» **YOUR INSTRUCTIONS**
Locate, in the data below, the line that contains "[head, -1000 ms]" and the line that contains "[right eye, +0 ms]"; reproduce exactly those two lines and every line between them, nothing more.

========================

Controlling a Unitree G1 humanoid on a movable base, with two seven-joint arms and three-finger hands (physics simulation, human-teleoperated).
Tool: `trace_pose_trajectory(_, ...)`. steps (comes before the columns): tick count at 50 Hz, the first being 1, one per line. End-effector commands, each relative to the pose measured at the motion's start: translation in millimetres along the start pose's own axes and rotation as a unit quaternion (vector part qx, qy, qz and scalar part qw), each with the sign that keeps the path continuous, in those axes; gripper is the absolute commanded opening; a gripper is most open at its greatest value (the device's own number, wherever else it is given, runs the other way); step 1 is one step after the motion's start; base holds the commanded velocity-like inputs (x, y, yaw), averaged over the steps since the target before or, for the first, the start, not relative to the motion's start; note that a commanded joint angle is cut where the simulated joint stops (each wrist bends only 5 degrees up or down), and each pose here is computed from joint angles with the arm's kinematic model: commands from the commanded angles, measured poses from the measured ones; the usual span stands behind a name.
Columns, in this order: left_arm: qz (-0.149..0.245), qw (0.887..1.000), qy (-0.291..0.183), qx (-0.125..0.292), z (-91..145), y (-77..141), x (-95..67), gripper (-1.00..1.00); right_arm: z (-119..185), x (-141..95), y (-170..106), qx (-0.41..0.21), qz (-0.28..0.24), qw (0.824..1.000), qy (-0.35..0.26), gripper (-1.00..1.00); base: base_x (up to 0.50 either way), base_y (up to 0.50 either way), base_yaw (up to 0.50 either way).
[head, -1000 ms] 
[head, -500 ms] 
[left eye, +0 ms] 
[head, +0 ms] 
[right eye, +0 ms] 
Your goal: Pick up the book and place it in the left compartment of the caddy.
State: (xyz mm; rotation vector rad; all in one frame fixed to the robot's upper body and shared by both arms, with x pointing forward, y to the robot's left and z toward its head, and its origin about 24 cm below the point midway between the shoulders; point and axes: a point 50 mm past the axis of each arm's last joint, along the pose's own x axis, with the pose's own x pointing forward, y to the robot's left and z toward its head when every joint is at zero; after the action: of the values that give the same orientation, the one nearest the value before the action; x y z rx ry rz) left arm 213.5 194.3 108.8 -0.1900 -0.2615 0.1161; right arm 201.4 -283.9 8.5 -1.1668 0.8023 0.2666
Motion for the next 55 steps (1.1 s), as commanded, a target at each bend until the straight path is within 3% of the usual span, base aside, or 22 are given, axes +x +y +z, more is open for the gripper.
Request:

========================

» **TASK SOLUTION**
[head, -1000 ms] 
[head, -500 ms] 
[left eye, +0 ms] 
[head, +0 ms] 
[right eye, +0 ms] 

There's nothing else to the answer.